Se é certo que o crime desencadeou sofrimento na ré, ao ponto de não querer viver com o seu marido, não é menos certo que a sua primeira reacção foi acautelar o património familiar, movimentando, em poucos dias, todo o dinheiro disponível nas contas bancárias (mais de 47.000€ entre 25/10 a 8/11 do ano de 2010, fls. 327 e 328, 427 a 429), à ordem ou a prazo, colocando-o a salvo de ataques de terceiros, eventuais credores, porque sabia que os familiares da vítima iriam tentar indemnizar-se dos danos sofridos. E, só numa fase mais adiantada, já em Janeiro de 2011, como o afirmou no seu depoimento de parte, é que desencadeou o processo de divórcio, que foi concretizado num curto espaço de tempo, seguido imediatamente de partilhas do património (23 e 25 de Fevereiro respectivamente), em que foram adjudicados os imóveis à ré e as tornas ao réu, no montante de 50.500€. Estes factos, no seu conjunto, levam a concluir que os réus serviram-se do divórcio para partilharem os bens de molde que fosse difícil aos potenciais credores se pagarem. Se há sentimentos, elementos psicológicos relevantes, julgamos que não foram o único móbil que determinou os réus a divorciarem-se. Tinham consciência de que iria haver indemnizações a pagar e era preciso acautelar o património, sendo o divórcio seguido de partilha, nos termos em que o fizeram, o meio mais adequado para dificultarem a apreensão dos bens que foram adjudicados ao réu marido. E tanto assim é que não se sabe onde o réu escondeu o dinheiro, depois de ter havido uma tentativa de penhora nas contas da testemunha J…, depositário das tornas do réu, que referiu que já entregou esse dinheiro ao réu e que consta dos documentos juntos a fls.508 a 515.

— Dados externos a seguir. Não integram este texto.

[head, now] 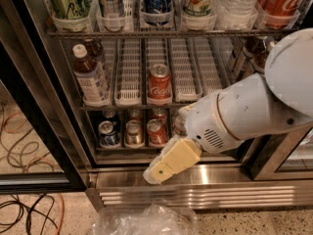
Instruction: Pick water bottle from bottom shelf of fridge
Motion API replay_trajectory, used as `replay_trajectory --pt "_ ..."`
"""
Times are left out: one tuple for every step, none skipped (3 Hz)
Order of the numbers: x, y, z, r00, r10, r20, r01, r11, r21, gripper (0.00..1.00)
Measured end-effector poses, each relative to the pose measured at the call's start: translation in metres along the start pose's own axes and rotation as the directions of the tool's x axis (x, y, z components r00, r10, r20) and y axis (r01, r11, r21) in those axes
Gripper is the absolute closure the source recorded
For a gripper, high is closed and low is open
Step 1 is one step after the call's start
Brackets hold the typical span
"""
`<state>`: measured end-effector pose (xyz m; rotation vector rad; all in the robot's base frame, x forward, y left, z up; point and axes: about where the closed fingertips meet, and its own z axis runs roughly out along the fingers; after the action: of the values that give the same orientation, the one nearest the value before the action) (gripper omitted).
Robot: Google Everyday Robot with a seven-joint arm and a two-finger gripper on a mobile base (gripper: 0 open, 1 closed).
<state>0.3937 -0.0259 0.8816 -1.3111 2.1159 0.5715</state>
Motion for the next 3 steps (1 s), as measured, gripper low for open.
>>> replay_trajectory --pt "-0.004 -0.004 0.006 1.000 -0.012 0.005 0.012 0.9998 0.018 0.00" --pt "0.015 -0.001 0.007 0.999 -0.032 0.021 0.029 0.9924 0.119 0.00" --pt "0.061 0.010 0.013 0.999 -0.016 0.038 0.006 0.9677 0.252 0.00"
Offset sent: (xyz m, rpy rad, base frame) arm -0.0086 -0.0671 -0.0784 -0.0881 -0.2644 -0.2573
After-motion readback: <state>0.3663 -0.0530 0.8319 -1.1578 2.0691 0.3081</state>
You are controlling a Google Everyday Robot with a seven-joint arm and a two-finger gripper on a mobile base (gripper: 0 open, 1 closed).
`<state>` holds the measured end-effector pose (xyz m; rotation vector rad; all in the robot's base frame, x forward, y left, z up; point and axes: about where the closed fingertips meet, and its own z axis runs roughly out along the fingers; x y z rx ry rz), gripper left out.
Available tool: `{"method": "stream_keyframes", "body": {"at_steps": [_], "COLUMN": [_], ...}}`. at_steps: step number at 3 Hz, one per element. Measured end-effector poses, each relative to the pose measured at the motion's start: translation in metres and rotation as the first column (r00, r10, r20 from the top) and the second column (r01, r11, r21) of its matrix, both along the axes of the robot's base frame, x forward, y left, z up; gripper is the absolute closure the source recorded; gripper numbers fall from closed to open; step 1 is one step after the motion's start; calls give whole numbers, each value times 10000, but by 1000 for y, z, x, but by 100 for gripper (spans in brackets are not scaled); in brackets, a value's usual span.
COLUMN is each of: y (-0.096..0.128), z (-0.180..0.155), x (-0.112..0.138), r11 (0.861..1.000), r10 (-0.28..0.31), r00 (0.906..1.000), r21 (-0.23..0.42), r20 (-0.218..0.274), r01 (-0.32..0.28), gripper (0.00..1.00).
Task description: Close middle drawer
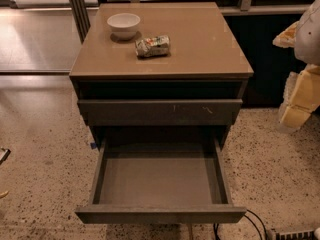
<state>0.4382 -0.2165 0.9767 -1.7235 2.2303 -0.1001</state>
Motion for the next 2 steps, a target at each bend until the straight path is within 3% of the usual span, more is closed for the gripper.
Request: {"method": "stream_keyframes", "body": {"at_steps": [2], "y": [7], "z": [-10], "x": [-8], "r11": [9992], "r10": [256], "r00": [9996], "r21": [311], "r20": [97], "r01": [-259], "gripper": [0]}}
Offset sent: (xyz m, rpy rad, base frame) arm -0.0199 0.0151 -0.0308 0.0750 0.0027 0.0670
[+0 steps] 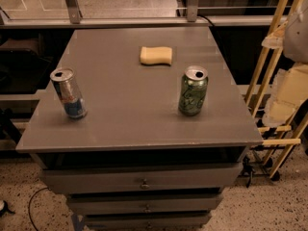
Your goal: Move green can near sponge
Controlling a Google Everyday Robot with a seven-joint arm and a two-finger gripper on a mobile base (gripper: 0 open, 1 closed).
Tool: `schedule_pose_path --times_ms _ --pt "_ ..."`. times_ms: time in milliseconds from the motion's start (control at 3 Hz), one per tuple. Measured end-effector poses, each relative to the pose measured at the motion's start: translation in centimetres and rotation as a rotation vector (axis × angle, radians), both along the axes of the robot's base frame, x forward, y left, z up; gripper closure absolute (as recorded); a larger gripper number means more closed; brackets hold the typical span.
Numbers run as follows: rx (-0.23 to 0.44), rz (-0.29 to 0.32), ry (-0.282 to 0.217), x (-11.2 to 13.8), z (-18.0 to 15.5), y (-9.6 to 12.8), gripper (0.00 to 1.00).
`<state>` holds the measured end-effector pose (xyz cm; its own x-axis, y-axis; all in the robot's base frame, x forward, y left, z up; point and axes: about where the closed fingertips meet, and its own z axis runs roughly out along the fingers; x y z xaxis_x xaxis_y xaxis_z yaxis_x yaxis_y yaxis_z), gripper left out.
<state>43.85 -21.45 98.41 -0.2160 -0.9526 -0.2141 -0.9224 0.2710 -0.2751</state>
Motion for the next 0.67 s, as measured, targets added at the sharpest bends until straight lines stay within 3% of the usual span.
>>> schedule_pose_path --times_ms 333,667 --pt "0.000 0.000 0.000 0.0 0.0 0.0 0.00" --pt "0.085 -0.003 -0.002 1.3 -1.0 0.7 0.00"
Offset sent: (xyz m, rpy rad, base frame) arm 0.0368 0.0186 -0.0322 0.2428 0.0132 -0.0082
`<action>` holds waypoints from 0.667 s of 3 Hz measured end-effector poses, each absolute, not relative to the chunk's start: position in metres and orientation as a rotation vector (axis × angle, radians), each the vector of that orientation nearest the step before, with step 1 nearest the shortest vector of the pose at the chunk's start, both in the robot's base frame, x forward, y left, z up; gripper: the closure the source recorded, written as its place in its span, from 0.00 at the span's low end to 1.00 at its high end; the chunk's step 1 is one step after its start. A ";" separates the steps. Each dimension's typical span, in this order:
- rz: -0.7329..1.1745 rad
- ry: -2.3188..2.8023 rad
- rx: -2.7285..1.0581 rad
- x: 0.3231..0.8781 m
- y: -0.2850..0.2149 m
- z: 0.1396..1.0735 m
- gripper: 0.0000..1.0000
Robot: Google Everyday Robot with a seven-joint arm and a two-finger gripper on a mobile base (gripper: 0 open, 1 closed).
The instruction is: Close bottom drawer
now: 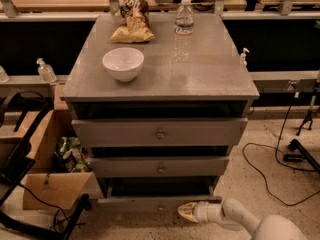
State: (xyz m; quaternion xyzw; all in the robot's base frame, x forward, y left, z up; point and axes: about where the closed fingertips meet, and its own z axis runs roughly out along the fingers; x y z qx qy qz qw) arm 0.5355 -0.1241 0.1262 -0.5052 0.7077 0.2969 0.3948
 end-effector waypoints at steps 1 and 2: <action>0.753 1.795 -1.281 0.535 -0.124 0.126 1.00; 0.746 1.818 -1.248 0.560 -0.119 0.120 1.00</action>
Offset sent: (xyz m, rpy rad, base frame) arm 0.1500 0.0235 -0.0308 0.0044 0.0513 -0.1663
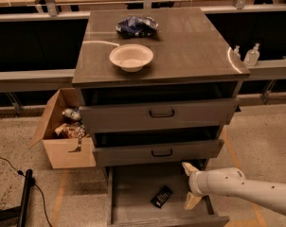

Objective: Pick rxbar chocolate from bottom drawer and place on counter

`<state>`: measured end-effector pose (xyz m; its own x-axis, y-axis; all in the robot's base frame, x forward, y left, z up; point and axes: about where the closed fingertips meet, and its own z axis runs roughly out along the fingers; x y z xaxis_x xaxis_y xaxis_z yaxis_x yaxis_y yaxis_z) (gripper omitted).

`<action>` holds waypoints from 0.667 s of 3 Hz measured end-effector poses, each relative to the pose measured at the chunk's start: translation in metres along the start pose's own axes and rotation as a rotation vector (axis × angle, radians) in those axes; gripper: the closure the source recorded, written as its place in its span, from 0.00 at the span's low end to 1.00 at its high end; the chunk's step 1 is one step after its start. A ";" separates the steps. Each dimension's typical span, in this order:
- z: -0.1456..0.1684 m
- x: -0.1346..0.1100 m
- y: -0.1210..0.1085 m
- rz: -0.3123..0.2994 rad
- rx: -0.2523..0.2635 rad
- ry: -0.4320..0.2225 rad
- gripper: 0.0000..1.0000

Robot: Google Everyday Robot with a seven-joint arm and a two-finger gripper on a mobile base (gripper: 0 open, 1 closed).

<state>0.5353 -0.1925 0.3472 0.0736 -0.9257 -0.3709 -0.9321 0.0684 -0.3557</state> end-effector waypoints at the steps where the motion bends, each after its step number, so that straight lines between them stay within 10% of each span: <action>1: 0.028 0.010 -0.004 -0.024 -0.030 -0.038 0.00; 2: 0.052 0.020 -0.006 -0.042 -0.066 -0.111 0.00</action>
Offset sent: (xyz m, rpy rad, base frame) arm 0.0428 -0.0075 -0.0744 0.1386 0.0345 0.2043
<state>0.5604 -0.1922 0.2974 0.1486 -0.8800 -0.4511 -0.9484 0.0024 -0.3170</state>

Daí que, numa perspectiva histórica, do devir, da prova relativa e não absoluta, seja de concluir que, da conjugação de todos os elementos de prova, documental e testemunhal, segundo as regras da experiência, da livre apreciação das provas e das presunções judiciais, as respostas aos quesitos impugnados correspondam à prova produzida em audiência de discussão e julgamento, pelo que é de manter.

Vamos fixar a matéria de facto consignada na decisão recorrida, que passamos a transcrever:
1. No dia 23 de Outubro de 2010, cerca das 10.45 horas, no lugar do Salgueiro, freguesia de Vila Marim, concelho de Mesão Frio, o 1.º R. atingiu M… com um projéctil de uma arma de fogo, provocando-lhe lesões traumáticas crâniomeningo – encefálicas, das quais resultaram a morte deste.
2. Com base, além de outros, nos factos descritos em A), foi deduzida acusação pelo Ministério Público de Mesão Frio em 30/03/2011 contra o 1.º R. pela prática de um crime de homicídio qualificado previsto e punido nos termos do disposto nos artigos26º, 131.º e 132.º, nº 1 e n.º2, alínea e), i) …meio insidio), j) (…com reflexão sobre os meios empregados…), do Código Penal, no âmbito do Processo (Inquérito) nº1740/10.1JAPRT cujos termos correm pelos Serviços do Ministério Público de Mesão Frio.
3. A 1.ª A. era casada com o M… desde 10 de Julho de 1977, sem precedência de convenção antenupcial.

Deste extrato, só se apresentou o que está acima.